A title proves that your dog inspired you to that special relationship enjoyed by so few; that in a world of disposable creatures, this dog with a title was greatly loved, and loved greatly in return.

And when that dear short life is over, the title remains as a memorial of the finest kind, the best you can give to a deserving friend, volumes of pride in one small set of initials after the name.

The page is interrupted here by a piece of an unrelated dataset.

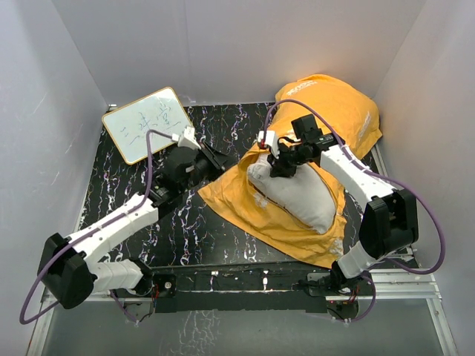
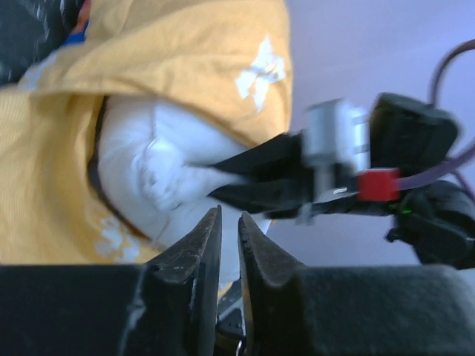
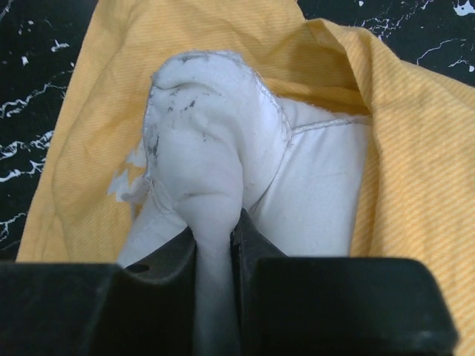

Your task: Put the pillow into the pillowcase

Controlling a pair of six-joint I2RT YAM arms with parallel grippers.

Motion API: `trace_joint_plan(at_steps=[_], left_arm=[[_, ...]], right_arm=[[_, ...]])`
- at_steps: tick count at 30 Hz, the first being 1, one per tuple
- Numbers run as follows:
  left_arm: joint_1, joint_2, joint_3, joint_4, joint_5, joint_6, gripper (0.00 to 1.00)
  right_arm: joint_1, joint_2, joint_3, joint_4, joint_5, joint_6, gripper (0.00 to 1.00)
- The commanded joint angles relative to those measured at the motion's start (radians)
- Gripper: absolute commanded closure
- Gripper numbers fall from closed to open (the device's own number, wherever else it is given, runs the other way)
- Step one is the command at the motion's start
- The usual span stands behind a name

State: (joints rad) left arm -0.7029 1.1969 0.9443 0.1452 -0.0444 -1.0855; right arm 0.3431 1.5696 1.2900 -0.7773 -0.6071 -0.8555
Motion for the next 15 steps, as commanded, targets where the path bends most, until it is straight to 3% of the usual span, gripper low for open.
trace_joint_plan(at_steps=[1,3,6,12,15], left_arm=[[-0.003,0.052,-0.182,0.173,0.143,-0.147,0.76],[-0.029,0.107,-0.216,0.245,0.157,-0.188,0.66],[-0.071,0.194,-0.202,0.216,0.101,-0.192,0.52],[-0.081,0.300,-0.204,0.205,0.022,-0.191,0.34],[-0.081,0.354,-0.140,0.106,-0.034,-0.193,0.25]], right_arm=[[-0.033,-0.023,0.051,0.004,-0.097,0.142,0.92],[-0.033,-0.013,0.057,0.013,-0.110,0.170,0.92],[-0.034,-0.006,0.052,0.014,-0.109,0.177,0.92],[-0.035,-0.019,0.029,0.030,-0.104,0.187,0.92],[-0.036,-0.026,0.021,0.036,-0.105,0.193,0.92]])
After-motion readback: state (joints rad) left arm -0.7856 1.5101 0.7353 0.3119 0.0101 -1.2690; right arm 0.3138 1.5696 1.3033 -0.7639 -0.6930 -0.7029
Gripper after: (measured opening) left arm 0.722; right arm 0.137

A title earned is nothing less than love and respect, given and received, and permanently recorded.

-Sandra Mowery


----------



## nolefan (Nov 6, 2009)

I'm just proud of you for starting working on your shopping list already.... very impressive. 
I'm still in shock that there are 70 shopping days left


----------



## hotel4dogs (Sep 29, 2008)

Maureen, I love that "Why Title a Dog". I've had a copy of that in Tito's "brag book" since he was a puppy. Love the lightswitch idea!
Kristy, I start with the hardest people first!


----------



## Jennifer1 (Mar 31, 2012)

A gift certificate for a massage?


----------



## sammydog (Aug 23, 2008)

Embroidered tug leash/collar combo with one of her dogs name on it, or kennel name, training center name, whatever... Love those!


----------



## Titan1 (Jan 19, 2010)

A couple free nights at a motel..if she shows alot...


----------



## AmberSunrise (Apr 1, 2009)

A few things I have given 

- Entry to a seminar 
- Border Collie Christmas decorations/stationary/clothing (instructor with BC & collectibles)
- Box of tugs & blankies
- Customized sweatshirts
- Collages of current year ring successes with frames 
- Selection of leashes (agility & obedience) to an instructor who loves leashes

and similar.


----------



## hotel4dogs (Sep 29, 2008)

Thanks for all the ideas! Now I'm going to research each one and see which is the most feasible. I'm sort of leaning toward the leashes/collars idea for now.


----------